What is needed
Quote verbatim the span of lines that begins the listing below and closes with the line containing "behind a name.".

Material to process START

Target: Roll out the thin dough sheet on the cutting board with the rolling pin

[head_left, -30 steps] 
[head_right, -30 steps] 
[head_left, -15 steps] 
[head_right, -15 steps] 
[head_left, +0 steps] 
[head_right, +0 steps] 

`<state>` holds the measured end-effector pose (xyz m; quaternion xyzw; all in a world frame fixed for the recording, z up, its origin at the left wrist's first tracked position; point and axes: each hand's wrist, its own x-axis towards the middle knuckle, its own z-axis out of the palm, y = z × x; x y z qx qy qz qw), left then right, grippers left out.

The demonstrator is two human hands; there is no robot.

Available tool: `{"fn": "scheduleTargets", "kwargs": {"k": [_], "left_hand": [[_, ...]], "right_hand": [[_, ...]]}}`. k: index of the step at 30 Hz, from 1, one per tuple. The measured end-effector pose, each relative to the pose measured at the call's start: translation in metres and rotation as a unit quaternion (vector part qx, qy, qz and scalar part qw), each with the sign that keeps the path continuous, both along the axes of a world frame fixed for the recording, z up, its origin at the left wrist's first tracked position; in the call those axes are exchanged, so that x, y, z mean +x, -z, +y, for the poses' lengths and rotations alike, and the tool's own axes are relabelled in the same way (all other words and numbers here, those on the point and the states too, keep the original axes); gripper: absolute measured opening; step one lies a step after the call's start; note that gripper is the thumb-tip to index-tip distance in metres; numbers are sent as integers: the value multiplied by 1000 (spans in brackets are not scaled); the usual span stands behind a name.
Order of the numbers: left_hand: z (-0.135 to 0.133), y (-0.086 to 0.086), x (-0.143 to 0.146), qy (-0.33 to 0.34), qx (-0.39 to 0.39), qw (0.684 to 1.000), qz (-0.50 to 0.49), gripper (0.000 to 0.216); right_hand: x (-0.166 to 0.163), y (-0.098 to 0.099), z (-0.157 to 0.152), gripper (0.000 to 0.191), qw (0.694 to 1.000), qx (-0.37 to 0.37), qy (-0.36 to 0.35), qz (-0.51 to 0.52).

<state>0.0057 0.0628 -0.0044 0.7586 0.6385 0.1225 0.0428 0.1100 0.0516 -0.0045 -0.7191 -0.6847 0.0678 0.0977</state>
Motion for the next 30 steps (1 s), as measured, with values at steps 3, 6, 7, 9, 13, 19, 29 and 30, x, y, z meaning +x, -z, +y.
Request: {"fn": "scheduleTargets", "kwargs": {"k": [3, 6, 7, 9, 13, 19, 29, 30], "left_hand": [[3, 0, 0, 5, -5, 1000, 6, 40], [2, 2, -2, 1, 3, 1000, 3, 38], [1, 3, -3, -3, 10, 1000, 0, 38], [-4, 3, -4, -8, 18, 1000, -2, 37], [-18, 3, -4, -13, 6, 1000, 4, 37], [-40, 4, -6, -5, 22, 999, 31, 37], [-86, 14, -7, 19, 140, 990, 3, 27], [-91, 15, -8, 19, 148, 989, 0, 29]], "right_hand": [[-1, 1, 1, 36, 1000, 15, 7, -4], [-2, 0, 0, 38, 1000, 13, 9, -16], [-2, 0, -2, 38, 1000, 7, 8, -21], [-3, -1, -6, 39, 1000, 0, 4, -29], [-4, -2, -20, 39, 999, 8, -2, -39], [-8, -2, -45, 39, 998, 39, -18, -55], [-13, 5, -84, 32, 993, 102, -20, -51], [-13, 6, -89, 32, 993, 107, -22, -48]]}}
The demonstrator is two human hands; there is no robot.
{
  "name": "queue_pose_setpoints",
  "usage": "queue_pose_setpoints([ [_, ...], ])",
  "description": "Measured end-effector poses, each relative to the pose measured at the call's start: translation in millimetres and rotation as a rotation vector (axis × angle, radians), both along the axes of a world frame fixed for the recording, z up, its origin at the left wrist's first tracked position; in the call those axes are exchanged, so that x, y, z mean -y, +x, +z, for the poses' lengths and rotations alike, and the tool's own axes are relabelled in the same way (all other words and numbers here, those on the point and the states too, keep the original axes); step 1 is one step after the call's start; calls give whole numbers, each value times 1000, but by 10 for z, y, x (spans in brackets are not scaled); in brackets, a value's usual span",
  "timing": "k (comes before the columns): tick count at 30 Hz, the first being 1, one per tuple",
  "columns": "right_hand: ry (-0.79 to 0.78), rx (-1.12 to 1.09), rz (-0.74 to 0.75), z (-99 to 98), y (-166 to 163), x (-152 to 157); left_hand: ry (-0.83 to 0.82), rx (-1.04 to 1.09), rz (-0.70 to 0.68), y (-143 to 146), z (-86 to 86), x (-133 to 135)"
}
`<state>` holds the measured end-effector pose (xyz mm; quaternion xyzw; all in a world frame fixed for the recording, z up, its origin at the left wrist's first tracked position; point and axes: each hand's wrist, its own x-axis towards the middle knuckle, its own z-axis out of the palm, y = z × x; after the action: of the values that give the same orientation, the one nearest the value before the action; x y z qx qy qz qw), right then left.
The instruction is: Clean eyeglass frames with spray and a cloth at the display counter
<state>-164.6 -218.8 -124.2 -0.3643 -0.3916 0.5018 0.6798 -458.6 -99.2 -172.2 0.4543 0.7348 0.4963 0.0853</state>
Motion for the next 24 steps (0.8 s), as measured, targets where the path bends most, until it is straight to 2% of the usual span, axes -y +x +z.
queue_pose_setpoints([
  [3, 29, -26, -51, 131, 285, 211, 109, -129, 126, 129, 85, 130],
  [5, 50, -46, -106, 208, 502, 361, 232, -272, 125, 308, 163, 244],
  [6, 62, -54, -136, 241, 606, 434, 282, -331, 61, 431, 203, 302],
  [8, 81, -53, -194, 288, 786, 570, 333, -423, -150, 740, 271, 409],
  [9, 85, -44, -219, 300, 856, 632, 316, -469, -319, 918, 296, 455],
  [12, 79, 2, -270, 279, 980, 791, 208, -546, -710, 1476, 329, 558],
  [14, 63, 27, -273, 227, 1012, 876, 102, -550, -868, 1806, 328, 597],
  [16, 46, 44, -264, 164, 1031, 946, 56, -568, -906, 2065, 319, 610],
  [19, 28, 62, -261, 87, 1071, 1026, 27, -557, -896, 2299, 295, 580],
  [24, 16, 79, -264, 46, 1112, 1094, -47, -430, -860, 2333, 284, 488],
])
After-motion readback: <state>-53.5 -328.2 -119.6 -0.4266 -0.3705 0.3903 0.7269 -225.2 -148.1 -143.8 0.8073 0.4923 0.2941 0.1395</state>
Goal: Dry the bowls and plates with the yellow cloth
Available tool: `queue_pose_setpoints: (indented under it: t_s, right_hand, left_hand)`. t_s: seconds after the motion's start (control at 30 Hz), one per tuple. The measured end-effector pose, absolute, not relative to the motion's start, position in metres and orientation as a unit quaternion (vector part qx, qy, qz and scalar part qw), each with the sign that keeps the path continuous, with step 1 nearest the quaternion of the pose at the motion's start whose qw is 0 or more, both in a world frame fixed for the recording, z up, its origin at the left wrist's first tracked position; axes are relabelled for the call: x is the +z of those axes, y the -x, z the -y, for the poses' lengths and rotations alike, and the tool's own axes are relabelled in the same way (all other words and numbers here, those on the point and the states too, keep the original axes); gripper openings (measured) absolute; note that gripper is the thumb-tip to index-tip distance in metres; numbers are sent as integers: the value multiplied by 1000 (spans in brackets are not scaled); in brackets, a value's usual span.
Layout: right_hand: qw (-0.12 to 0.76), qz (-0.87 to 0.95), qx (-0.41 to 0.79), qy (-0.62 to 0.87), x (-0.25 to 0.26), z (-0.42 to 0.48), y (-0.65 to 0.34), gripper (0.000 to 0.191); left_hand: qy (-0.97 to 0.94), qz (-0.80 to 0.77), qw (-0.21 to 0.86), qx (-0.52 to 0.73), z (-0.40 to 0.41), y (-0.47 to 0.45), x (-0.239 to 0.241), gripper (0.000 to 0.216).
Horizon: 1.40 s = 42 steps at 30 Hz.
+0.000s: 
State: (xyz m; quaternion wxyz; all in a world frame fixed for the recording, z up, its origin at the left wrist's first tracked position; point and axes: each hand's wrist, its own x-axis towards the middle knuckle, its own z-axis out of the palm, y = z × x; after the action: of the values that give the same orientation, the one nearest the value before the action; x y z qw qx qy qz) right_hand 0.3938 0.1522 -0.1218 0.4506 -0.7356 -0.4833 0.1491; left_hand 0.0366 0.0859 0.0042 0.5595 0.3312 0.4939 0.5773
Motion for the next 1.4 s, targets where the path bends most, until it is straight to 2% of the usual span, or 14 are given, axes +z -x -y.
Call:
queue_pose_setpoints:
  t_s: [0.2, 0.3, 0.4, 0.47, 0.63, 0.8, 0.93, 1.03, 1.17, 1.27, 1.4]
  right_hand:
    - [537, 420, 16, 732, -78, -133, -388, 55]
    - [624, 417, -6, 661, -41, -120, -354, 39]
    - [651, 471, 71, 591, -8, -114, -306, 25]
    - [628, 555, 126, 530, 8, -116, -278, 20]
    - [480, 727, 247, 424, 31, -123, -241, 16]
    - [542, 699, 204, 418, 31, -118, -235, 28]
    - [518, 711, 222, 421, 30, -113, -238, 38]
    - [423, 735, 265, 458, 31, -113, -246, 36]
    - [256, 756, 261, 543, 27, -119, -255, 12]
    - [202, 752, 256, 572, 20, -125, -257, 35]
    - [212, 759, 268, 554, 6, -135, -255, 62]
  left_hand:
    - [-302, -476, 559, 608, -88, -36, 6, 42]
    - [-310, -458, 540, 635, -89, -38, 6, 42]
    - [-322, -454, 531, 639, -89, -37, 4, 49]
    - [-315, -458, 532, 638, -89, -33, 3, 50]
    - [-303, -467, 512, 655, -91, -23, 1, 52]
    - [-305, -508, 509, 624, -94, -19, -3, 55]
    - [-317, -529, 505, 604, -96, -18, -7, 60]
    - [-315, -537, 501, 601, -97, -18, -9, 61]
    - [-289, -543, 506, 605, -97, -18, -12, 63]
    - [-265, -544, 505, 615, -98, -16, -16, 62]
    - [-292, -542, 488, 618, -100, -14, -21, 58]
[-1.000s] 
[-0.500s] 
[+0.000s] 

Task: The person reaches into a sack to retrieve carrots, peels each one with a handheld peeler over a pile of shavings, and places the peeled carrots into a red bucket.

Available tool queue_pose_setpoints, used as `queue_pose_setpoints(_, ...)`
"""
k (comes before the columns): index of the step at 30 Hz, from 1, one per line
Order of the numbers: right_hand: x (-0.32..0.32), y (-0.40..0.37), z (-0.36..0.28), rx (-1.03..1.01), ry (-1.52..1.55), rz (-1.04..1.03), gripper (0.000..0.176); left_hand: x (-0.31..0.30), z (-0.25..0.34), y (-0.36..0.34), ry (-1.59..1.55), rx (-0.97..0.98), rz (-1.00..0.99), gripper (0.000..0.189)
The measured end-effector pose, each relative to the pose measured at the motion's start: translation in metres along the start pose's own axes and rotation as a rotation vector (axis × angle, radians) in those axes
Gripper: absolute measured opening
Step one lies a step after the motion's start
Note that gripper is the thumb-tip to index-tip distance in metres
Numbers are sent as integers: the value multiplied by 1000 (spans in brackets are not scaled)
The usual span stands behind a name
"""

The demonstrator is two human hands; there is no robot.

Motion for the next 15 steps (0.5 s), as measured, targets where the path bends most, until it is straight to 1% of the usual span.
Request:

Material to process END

Solved problem
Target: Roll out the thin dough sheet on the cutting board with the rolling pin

[head_left, -30 steps] 
[head_right, -30 steps] 
[head_left, -15 steps] 
[head_right, -15 steps] 
[head_left, +0 steps] 
[head_right, +0 steps] 

`<state>` holds the measured end-effector pose (xyz m; quaternion xyzw; all in a world frame fixed for the recording, z up, its origin at the left wrist's first tracked position; point and axes: each hand's wrist, its own x-axis towards the middle knuckle, its own z-axis out of the palm, y = z × x; x y z qx qy qz qw), left then right, grippers left out.

The demonstrator is two human hands; there is no robot.

Available tool: `{"fn": "scheduleTargets", "kwargs": {"k": [_], "left_hand": [[_, ...]], "right_hand": [[_, ...]]}}`. k: index of the step at 30 Hz, from 1, one per tuple. The measured end-effector pose, each relative to the pose measured at the call's start: translation in metres and rotation as a unit quaternion (vector part qx, qy, qz and scalar part qw), each with the sign that keeps the path continuous, both along the axes of a world frame fixed for the recording, z up, its origin at the left wrist's first tracked position; in the call those axes are exchanged, so that x, y, z mean +x, -z, +y, for the poses' lengths and rotations alike, and the tool's own axes are relabelled in the same way (all other words and numbers here, those on the point and the states too, keep the original axes); gripper: absolute measured opening; step one lies a step after the call's start; note that gripper is the thumb-tip to index-tip distance in metres; numbers are sent as integers: the value multiplied by 1000 (spans in brackets are not scaled); the usual span stands behind a name.

That completes the output.